### What you have to do
Would you please copy every line below that includes the string "television"?

(Items listed in a dataset)
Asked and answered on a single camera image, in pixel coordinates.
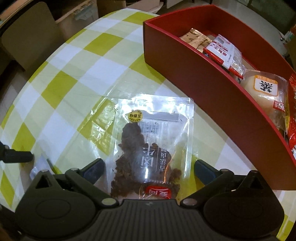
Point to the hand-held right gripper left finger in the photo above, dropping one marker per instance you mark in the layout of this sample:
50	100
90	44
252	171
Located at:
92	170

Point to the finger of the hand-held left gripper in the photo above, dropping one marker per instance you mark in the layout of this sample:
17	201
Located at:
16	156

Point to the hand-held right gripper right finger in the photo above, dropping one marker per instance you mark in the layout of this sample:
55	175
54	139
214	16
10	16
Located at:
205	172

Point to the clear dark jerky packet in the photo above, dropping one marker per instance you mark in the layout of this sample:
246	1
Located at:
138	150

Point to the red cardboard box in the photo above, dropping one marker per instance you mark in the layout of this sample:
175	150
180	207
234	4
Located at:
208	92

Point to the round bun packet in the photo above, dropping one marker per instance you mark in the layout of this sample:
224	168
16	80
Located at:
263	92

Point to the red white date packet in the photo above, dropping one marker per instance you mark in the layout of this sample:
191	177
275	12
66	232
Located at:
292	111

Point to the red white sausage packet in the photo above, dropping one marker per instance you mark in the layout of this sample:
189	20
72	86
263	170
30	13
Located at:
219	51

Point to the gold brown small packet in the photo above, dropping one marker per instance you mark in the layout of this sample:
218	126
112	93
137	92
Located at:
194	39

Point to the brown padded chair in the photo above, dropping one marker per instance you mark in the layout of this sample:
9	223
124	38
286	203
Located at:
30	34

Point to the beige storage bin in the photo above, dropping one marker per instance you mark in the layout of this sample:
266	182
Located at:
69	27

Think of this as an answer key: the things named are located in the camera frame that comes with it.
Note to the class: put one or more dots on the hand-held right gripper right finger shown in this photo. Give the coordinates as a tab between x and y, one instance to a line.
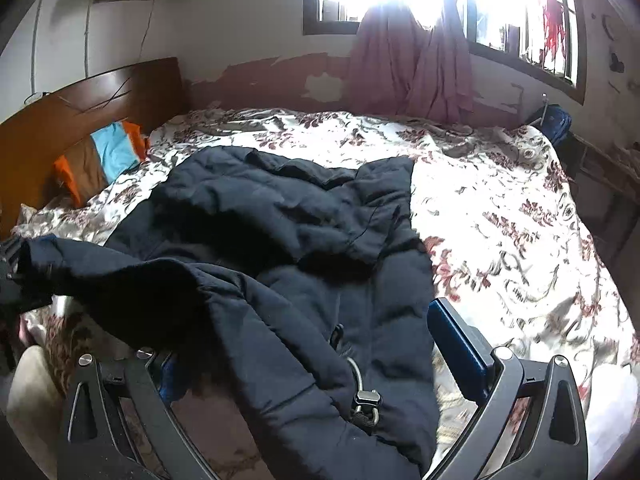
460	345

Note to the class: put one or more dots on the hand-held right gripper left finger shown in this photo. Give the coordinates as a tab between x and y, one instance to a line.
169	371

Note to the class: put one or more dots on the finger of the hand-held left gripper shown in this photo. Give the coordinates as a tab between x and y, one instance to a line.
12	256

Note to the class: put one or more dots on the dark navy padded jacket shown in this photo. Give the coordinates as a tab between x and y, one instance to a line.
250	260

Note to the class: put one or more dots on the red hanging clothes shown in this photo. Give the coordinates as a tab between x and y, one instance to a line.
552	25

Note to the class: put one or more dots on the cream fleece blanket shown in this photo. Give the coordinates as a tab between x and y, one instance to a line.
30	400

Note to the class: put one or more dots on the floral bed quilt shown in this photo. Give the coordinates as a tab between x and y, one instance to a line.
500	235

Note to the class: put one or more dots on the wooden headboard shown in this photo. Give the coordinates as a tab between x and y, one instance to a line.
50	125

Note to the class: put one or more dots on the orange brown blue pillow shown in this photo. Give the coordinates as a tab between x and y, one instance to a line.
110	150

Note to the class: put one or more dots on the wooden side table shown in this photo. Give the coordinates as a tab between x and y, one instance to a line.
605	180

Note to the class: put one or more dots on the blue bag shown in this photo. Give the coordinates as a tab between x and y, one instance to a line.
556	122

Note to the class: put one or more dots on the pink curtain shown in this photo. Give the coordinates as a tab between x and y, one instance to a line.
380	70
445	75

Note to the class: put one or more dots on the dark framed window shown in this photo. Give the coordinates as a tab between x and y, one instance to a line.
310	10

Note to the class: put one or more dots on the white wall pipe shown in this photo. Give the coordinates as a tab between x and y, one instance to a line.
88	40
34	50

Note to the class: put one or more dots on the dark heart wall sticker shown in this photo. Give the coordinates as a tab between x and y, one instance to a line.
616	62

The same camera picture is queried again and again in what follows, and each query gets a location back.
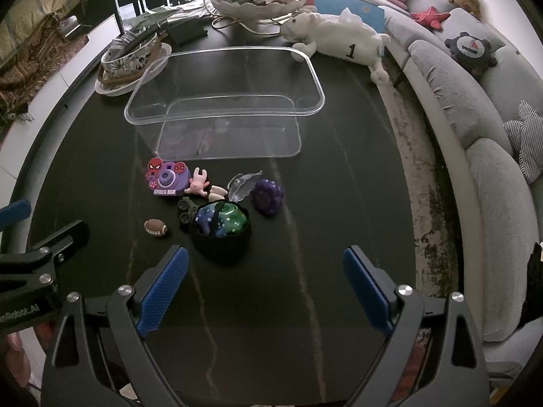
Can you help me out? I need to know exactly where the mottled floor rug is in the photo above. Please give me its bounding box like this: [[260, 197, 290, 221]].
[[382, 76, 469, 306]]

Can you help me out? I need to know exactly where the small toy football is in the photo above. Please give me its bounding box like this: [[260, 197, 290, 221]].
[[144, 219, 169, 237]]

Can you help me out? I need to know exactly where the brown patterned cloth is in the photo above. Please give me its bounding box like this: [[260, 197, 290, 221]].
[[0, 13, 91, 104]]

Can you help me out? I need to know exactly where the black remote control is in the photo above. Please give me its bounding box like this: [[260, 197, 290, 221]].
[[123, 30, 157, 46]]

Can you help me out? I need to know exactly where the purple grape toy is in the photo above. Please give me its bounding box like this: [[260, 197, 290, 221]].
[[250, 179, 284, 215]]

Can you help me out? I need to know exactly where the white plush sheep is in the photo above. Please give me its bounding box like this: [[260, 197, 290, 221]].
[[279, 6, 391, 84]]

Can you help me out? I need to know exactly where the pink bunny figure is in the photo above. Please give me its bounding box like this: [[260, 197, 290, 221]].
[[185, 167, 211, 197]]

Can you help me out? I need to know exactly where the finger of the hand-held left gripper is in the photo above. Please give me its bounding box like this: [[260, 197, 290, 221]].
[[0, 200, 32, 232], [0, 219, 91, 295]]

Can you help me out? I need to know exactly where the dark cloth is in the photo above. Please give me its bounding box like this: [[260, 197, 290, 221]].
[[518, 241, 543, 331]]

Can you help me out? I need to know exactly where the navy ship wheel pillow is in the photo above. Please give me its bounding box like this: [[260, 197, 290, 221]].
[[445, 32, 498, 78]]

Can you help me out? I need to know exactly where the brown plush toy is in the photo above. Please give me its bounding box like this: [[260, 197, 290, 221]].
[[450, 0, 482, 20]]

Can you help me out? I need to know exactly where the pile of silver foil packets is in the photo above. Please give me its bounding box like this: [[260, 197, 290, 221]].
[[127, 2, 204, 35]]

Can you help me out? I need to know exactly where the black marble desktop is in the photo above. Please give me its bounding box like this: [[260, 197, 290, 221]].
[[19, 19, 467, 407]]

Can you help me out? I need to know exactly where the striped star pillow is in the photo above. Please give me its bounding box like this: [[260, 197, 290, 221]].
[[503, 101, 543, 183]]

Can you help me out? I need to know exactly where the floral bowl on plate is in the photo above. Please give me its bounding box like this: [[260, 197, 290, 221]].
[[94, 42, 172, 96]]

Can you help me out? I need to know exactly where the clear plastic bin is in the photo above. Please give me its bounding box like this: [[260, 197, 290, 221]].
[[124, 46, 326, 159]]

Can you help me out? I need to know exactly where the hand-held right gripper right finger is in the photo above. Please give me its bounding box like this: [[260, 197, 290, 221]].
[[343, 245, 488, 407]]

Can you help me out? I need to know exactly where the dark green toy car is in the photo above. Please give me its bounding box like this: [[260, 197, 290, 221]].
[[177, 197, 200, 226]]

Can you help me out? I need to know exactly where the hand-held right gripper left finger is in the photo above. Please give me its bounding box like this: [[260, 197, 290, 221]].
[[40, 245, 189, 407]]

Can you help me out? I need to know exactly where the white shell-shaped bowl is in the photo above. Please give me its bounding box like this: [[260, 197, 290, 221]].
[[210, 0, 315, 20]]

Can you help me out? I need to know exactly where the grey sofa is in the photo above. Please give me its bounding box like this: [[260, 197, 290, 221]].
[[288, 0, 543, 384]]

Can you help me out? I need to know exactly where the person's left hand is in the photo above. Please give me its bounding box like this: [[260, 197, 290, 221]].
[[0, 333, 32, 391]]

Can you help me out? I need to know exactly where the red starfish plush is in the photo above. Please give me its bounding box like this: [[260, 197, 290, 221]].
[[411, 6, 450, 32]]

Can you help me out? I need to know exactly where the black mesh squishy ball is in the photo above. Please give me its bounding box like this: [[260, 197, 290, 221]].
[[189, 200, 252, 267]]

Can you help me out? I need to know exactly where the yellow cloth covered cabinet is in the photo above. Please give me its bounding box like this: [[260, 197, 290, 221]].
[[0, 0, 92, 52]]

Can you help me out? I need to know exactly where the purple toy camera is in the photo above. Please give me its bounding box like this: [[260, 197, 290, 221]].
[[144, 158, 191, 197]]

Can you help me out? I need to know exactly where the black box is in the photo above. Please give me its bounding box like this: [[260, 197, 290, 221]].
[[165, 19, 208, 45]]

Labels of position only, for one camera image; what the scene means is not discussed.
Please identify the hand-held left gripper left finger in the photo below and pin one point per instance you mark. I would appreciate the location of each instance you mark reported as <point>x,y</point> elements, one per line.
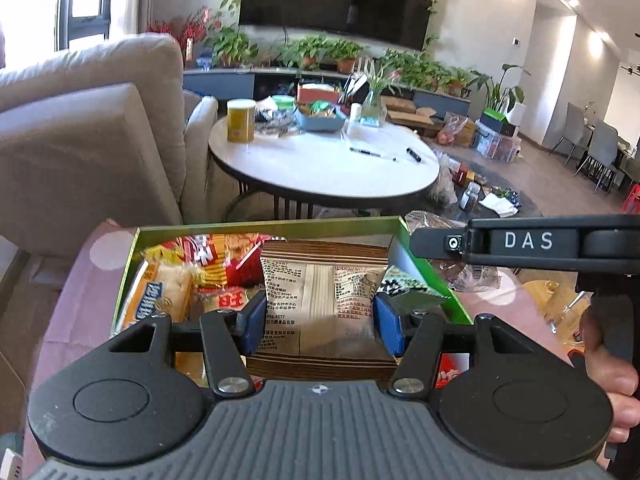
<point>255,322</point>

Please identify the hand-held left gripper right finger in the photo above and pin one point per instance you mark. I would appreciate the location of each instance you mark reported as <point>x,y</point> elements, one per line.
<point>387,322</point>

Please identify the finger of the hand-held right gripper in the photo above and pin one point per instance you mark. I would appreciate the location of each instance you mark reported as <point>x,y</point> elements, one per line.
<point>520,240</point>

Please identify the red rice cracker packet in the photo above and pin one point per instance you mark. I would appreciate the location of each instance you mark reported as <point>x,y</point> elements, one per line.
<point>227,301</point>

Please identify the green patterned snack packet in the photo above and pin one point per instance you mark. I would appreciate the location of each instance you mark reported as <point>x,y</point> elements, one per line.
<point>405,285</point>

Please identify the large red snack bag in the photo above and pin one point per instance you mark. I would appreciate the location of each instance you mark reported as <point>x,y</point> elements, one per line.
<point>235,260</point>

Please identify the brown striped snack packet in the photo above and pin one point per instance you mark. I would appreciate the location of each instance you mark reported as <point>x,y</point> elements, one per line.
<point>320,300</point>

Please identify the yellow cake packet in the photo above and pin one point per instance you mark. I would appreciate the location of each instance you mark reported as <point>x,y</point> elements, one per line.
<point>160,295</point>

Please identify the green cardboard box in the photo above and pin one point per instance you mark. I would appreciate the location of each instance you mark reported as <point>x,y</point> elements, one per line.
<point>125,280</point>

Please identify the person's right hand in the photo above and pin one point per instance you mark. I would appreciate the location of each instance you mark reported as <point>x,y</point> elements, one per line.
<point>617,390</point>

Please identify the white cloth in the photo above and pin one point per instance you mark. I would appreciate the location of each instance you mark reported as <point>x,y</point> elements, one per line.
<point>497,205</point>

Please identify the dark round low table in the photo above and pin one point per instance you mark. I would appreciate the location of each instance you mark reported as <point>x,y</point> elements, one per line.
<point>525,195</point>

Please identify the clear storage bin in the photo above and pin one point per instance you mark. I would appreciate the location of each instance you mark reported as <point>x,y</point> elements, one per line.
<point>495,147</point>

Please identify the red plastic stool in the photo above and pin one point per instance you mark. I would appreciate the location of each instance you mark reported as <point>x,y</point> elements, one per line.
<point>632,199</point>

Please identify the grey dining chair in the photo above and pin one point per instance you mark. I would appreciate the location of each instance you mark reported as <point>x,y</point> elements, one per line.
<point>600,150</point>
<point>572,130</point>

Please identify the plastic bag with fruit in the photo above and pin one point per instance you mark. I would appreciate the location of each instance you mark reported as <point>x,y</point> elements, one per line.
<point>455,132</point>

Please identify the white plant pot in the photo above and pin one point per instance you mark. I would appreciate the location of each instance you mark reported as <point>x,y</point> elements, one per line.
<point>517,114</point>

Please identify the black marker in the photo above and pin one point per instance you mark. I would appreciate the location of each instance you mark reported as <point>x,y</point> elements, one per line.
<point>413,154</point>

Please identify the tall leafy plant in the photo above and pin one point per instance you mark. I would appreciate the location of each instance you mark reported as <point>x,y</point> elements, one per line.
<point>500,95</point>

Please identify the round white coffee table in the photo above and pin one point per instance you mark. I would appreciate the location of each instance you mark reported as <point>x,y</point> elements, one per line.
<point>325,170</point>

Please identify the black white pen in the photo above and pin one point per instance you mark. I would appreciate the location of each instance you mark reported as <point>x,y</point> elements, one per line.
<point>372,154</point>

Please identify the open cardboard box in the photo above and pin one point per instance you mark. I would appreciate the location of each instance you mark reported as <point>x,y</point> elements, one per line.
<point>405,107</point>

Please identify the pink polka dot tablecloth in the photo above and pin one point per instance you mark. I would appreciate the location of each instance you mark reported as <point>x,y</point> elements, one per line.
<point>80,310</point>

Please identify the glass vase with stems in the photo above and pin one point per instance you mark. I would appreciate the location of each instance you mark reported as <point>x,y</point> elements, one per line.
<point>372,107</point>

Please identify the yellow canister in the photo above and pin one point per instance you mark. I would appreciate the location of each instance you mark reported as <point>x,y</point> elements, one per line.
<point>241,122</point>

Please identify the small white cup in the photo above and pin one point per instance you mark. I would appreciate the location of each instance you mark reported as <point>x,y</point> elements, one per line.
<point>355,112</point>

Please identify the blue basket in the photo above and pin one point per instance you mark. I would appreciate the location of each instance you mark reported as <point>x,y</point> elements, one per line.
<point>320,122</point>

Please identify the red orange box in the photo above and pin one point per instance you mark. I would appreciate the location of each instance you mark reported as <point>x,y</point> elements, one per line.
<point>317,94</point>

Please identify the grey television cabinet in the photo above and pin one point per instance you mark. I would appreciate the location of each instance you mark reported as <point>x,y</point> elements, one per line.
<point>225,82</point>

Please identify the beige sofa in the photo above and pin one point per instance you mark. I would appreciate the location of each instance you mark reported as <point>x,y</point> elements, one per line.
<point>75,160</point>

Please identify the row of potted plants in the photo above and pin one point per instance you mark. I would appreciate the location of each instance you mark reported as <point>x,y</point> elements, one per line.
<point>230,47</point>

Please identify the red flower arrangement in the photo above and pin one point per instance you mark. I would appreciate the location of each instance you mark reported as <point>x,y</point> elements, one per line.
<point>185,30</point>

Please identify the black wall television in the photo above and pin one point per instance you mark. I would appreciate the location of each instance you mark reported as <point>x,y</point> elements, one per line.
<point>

### Written solution
Please identify the grey television cabinet in the photo above and pin one point per instance you mark. I would appreciate the location of each instance you mark reported as <point>x,y</point> elements, one per line.
Please identify the black wall television in the photo above and pin one point per instance you mark. I would appreciate the location of each instance you mark reported as <point>x,y</point> elements, one per line.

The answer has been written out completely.